### [Task to carry out]
Reproduce the entries shown below only from the line with "Give the mask of the white fruit" down to the line with "Trace the outline of the black left", keeping both end lines and copying each one exactly.

- - - -

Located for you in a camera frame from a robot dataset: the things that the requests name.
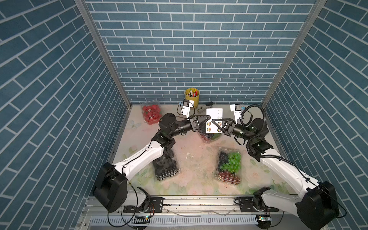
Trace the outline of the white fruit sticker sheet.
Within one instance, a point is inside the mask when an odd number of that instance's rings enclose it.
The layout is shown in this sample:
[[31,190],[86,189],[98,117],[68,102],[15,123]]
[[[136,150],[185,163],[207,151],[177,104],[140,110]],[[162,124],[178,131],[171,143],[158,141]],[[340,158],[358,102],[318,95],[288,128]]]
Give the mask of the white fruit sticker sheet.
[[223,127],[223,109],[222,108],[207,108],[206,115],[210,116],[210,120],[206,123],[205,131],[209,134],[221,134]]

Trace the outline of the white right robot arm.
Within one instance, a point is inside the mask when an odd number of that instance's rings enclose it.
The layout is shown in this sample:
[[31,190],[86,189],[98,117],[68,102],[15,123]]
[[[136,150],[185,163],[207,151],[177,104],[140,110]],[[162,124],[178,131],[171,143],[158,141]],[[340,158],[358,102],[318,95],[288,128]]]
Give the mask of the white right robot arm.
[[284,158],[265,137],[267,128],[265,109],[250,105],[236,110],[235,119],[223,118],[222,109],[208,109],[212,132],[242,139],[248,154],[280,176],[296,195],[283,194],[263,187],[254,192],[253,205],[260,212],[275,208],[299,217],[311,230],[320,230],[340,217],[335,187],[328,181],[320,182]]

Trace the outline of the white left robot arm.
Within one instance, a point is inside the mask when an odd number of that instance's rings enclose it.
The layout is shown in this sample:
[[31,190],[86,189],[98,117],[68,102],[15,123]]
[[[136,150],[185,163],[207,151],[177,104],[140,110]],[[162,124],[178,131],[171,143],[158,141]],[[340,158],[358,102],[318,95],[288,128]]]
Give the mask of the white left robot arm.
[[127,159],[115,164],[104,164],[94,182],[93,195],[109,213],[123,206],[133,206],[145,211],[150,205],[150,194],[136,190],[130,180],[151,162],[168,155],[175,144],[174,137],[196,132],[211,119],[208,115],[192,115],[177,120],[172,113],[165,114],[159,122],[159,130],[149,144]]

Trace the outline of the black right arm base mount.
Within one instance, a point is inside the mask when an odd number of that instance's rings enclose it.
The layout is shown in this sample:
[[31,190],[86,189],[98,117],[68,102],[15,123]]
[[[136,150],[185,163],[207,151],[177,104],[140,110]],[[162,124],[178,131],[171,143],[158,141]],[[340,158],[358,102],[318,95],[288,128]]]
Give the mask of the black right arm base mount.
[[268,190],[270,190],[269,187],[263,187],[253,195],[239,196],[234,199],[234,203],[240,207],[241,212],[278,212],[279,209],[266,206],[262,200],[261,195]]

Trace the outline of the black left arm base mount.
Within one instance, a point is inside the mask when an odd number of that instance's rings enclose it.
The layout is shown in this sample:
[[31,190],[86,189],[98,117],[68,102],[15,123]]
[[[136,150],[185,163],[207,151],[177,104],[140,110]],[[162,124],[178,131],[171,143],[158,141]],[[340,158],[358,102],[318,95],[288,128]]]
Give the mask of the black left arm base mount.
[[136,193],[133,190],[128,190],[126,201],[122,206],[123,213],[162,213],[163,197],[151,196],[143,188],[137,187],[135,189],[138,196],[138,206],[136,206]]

- - - -

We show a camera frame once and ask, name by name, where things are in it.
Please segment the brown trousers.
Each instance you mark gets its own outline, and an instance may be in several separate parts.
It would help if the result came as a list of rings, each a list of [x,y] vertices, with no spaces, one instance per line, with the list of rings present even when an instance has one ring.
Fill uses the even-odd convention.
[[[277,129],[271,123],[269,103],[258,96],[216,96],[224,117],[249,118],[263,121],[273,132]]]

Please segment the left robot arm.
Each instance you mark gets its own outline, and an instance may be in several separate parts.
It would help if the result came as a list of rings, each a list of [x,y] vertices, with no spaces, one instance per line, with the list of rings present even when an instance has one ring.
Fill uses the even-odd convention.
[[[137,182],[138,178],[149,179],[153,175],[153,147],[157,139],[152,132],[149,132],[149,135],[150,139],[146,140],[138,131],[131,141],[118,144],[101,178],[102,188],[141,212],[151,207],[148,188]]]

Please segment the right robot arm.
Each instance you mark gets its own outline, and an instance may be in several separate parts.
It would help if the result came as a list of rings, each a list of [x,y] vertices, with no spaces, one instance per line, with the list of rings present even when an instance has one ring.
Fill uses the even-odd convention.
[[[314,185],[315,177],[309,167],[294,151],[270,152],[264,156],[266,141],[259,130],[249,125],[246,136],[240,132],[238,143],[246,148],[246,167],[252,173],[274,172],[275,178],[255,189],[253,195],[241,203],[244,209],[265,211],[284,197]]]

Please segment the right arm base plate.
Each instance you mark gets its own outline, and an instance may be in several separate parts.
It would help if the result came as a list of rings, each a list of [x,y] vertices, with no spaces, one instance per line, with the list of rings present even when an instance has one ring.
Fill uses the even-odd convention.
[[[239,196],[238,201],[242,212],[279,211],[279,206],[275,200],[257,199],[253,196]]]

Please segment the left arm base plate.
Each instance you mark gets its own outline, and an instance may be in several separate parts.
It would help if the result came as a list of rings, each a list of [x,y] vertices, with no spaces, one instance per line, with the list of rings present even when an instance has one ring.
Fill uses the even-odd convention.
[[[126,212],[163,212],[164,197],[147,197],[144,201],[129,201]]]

- - - -

### [Task solution]
Give the mask of the white fruit sticker sheet.
[[223,127],[223,109],[222,108],[207,108],[206,115],[210,116],[210,120],[206,123],[205,131],[209,134],[221,134]]

Trace the outline of the white right robot arm.
Within one instance, a point is inside the mask when an odd number of that instance's rings enclose it.
The layout is shown in this sample:
[[31,190],[86,189],[98,117],[68,102],[15,123]]
[[[136,150],[185,163],[207,151],[177,104],[140,110]],[[162,124],[178,131],[171,143],[158,141]],[[340,158],[358,102],[318,95],[288,128]]]
Give the mask of the white right robot arm.
[[284,158],[265,137],[267,128],[265,109],[250,105],[236,110],[235,119],[223,118],[222,109],[208,109],[212,132],[242,139],[248,154],[280,176],[296,195],[283,194],[263,187],[254,192],[253,205],[260,212],[275,208],[299,217],[311,230],[320,230],[340,217],[335,187],[328,181],[320,182]]

Trace the outline of the white left robot arm.
Within one instance, a point is inside the mask when an odd number of that instance's rings enclose it.
The layout is shown in this sample:
[[31,190],[86,189],[98,117],[68,102],[15,123]]
[[[136,150],[185,163],[207,151],[177,104],[140,110]],[[162,124],[178,131],[171,143],[158,141]],[[340,158],[358,102],[318,95],[288,128]]]
Give the mask of the white left robot arm.
[[127,159],[115,164],[104,164],[94,182],[93,195],[109,213],[123,206],[133,206],[145,211],[150,205],[150,194],[136,190],[130,180],[151,162],[168,155],[175,144],[174,137],[196,132],[211,119],[208,115],[192,115],[177,120],[172,113],[165,114],[159,122],[159,130],[149,144]]

Trace the outline of the black right arm base mount.
Within one instance, a point is inside the mask when an odd number of that instance's rings enclose it.
The layout is shown in this sample:
[[31,190],[86,189],[98,117],[68,102],[15,123]]
[[[136,150],[185,163],[207,151],[177,104],[140,110]],[[162,124],[178,131],[171,143],[158,141]],[[340,158],[358,102],[318,95],[288,128]]]
Give the mask of the black right arm base mount.
[[268,190],[270,190],[269,187],[263,187],[253,195],[239,196],[234,199],[234,203],[240,207],[241,212],[278,212],[279,209],[266,206],[262,200],[261,195]]

Trace the outline of the black left arm base mount.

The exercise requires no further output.